Veriler elde tam olmadığı müddetçe, bilimsel sonuçlar elde etmek ve hüküm bildirmek akademik terbiyeye aykırı olacaktır. Ancak, çalışmaya bir yerlerden başlanmazsa da yarın çok geç kalınabilirdi. Bu nedenle kronolojiyi esas alan, malzemeyi bir araya getiren derli toplu bir çalışma yapma kararı aldık. Net bir sonuca ulaşamayacağımızı bilsek de, bilgiyi tek elde toplamanın uygun olduğunu düşündük.
Kosova’da Çağdaş Türk Edebiyatı (1951-2008) adlı kitap, bu amaçla yazıldı. Kısa zamanda elden geldiğince çaba gösterildi, kaynaklara ulaşılmaya çalışıldı, kitaplar, tek tek elden geçirilerek fişlendi ve sınıflandırıldı. Bu döneme ait eserler hakkında dağınık olarak bulunan bilgiler derlendi, kaynakçada gösterilerek bir araya getirildi. Kosova Türk edebiyatı üzerine analitik çalışma yapacaklar için elde toplu bir arşiv belgesi oluşturuldu.
Sözünü ettiğimiz tarz bir çalışmada, edebiyat eleştirisi açısından, metin örneklerinin konulması çok da rastlanılan bir durum değildi. Ancak, koşullar kitabın plânını bu yönde değiştirmemize neden oldu. Kosova’da, 1999 tarihinden beri, Türkçenin resmî kanallarda anadili olarak kullanılmıyor olması, Türkçe yayınların sayısının hemen yok denecek kadar az sayıda bulunması, büyük kitapçı ve sergi salonlarının daha açılmaması ve başka nedenler, genç kuşağı yazılı kültürden uzaklaştıran bir etmen olmuştur. O nedenle, onlar adına, kitabımızda, her bir şair ve yazar için, monografik bilgi verildikten sonra örnek metin konulmuştur. Çünkü anadili, kendisini en iyi edebiyat örneklerinde ortaya koymaktadır. Dil gelişimi, Türkçenin özgün örneklerini tanımak ve edebiyat geleneğini öğrenmek ile mümkün olabilmektedir.

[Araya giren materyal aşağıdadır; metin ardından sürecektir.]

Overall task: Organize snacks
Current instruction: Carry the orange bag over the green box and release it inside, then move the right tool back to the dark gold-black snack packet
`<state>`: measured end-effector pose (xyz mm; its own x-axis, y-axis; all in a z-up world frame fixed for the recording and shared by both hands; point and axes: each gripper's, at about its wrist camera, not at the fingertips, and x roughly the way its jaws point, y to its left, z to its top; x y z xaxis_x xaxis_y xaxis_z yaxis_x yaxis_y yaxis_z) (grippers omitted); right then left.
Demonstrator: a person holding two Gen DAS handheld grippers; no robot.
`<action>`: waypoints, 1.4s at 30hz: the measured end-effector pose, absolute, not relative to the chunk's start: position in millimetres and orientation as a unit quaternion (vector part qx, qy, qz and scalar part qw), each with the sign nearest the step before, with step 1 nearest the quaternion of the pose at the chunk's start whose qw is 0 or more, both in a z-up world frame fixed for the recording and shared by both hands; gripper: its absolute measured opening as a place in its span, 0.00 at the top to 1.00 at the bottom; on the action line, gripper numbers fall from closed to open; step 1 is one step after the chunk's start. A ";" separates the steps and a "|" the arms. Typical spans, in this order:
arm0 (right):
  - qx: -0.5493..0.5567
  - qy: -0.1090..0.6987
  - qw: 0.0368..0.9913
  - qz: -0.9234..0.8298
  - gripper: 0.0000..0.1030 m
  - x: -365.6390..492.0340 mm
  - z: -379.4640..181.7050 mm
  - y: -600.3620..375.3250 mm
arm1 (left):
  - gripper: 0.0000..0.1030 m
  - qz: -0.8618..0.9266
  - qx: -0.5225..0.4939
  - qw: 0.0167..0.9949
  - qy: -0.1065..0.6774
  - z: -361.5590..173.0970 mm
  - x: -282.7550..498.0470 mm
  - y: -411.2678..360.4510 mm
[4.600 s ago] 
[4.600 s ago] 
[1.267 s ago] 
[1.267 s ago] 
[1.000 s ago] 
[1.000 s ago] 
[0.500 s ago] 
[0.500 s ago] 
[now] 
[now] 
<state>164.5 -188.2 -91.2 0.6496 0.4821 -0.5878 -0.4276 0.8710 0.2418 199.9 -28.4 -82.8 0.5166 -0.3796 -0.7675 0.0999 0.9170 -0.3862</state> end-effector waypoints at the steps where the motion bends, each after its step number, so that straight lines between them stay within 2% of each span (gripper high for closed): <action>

1951-2008 yılları arasında; Kosova’da canlı bir çocuk edebiyatı geleneği oluşturulmuştur. Ürünler ve örnekler öylesine çoktur ki, bu konu kitabımızın boyutlarını aştığından, çocuk edebiyatı uzmanına gerek duyduğundan ve başka bir araştırma alanı olduğundan çalışma kapsamı dışında tutulmuştur.
Son olarak şu söylenmelidir. Henüz içinde yaşanan, tanık olunan zamanı yazmak, güç ve bir anlamda da sakıncalıdır. Çünkü değerler henüz yaşanmaktadır ve tarih çizgisi içerisinde hiçbir şey anında netleşmemektedir. Zamanın süzgecinden geçtikten sonra yorum yapılabilir bir hale gelmektedir.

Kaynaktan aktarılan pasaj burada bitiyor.